# To do:
Reproduce exactly, with no other output, every line of the data below from the line containing "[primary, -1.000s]" to the end, inclusive.

# Available data:
*** Begin section ***

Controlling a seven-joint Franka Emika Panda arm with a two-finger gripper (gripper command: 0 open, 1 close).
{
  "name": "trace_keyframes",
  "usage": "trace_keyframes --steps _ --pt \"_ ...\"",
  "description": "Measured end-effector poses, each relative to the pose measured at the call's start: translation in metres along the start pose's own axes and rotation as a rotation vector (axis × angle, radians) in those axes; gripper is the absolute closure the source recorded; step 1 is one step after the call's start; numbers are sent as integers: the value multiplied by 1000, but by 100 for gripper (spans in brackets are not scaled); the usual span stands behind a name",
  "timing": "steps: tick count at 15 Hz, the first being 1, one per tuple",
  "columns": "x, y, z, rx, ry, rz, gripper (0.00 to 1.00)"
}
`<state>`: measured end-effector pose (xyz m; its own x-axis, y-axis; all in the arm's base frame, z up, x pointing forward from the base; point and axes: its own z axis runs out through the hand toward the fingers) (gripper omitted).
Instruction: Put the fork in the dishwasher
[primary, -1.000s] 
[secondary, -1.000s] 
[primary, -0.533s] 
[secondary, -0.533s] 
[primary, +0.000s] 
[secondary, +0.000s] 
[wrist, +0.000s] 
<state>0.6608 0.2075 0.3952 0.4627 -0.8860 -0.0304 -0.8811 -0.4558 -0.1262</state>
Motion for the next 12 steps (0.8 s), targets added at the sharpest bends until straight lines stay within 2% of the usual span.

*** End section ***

# Result for this exercise:
[primary, -1.000s] 
[secondary, -1.000s] 
[primary, -0.533s] 
[secondary, -0.533s] 
[primary, +0.000s] 
[secondary, +0.000s] 
[wrist, +0.000s] 
<state>0.6608 0.2075 0.3952 0.4627 -0.8860 -0.0304 -0.8811 -0.4558 -0.1262</state>
Motion for the next 12 steps (0.8 s), targets added at the sharpest bends until straight lines stay within 2% of the usual span.

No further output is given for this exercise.